陆沅喝了两口,润湿了嘴唇,气色看起来也好了一点。
我说有你陪着我,我真的(de )很开心。陆沅顺着他的意思,安静(jìng )地又将自己刚才说过的话陈述了一(yī )遍。
卧室里,慕浅一眼就看到了正试图从床上坐起身的(de )陆与川,张宏见状,连忙快步进去(qù )搀扶。
容恒听到她终于开口,忍不(bú )住转了转脸,转到一半,却又硬生生忍住了,仍旧皱着眉坐在那里。
陆沅低头看着自己受(shòu )伤的那只手,继续道:晚上睡不着(zhe )的时候,我就常常摸着自己的这只(zhī )手,我觉得自己真的很没出息,活了这么多年,一无所(suǒ )长,一事无成,如今,连唯一可以(yǐ )用来营生的这只手,也成了这样——
陆与川会在这里,倒是有些出乎慕浅的意料,只是再稍稍一想,难怪陆与川说她像他,原来他们都奉行最危险的地方,就(jiù )是最安全的地方这条真理。
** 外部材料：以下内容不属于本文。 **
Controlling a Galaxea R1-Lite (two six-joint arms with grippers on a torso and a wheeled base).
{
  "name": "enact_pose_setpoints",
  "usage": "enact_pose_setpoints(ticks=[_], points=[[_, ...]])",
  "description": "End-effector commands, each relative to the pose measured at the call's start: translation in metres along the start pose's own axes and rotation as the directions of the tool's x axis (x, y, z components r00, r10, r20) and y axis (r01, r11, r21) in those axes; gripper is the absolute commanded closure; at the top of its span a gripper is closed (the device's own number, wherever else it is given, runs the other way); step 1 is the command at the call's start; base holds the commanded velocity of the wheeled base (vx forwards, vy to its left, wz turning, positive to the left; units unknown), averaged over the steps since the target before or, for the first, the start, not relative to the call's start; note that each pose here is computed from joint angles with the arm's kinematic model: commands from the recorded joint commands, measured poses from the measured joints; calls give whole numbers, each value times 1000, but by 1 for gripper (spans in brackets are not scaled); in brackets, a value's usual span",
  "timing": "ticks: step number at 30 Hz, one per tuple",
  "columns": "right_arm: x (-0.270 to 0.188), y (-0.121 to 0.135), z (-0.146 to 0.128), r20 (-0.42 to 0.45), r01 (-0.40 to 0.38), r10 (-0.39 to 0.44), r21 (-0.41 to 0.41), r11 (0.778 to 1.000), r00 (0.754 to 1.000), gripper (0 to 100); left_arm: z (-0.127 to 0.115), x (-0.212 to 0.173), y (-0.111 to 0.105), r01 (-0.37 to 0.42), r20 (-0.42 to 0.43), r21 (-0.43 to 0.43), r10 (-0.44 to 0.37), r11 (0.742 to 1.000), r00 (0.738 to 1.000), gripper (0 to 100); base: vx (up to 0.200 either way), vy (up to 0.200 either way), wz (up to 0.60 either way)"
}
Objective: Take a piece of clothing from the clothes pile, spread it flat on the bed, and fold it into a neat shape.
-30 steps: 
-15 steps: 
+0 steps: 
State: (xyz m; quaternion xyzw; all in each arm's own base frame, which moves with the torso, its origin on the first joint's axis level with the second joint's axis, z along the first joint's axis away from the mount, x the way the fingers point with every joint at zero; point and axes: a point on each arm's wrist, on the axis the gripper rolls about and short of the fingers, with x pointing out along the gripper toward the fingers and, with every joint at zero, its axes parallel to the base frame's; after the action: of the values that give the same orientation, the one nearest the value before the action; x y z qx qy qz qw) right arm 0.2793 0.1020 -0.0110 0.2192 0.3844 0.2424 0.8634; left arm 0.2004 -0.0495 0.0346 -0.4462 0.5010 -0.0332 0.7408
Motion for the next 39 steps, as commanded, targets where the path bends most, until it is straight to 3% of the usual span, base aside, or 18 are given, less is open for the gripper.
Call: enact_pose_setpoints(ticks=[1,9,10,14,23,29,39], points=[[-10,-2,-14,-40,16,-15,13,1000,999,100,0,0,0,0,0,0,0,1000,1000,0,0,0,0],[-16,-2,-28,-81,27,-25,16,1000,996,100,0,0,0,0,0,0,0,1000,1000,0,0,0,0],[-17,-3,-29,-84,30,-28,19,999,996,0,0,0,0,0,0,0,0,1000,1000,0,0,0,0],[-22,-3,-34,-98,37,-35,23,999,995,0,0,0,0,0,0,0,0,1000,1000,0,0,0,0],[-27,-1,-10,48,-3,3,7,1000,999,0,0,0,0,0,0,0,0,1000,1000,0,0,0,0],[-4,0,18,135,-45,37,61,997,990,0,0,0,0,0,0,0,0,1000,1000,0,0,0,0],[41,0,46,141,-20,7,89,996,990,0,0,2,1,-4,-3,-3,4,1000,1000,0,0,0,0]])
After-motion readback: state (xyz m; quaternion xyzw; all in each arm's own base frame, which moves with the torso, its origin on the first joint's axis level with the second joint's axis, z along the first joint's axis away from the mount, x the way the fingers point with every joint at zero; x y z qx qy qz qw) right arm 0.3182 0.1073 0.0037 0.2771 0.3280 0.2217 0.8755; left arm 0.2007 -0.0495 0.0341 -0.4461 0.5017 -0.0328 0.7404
陆沅听(tīng )到他这几句话,整个人蓦地顿住,有些发愣地看着他。
她走了?陆与川脸色依旧不怎么好(hǎo )看,拧着眉问道。
他不由得盯着她(tā ),看了又看,直看得陆沅忍不住避(bì )开他的视线,低低道:你该去上班了。
我刚才看你笑得(dé )很开心啊。容恒说,怎么一对着我(wǒ ),就笑不出来了呢?我就这么让你(nǐ )不爽吗?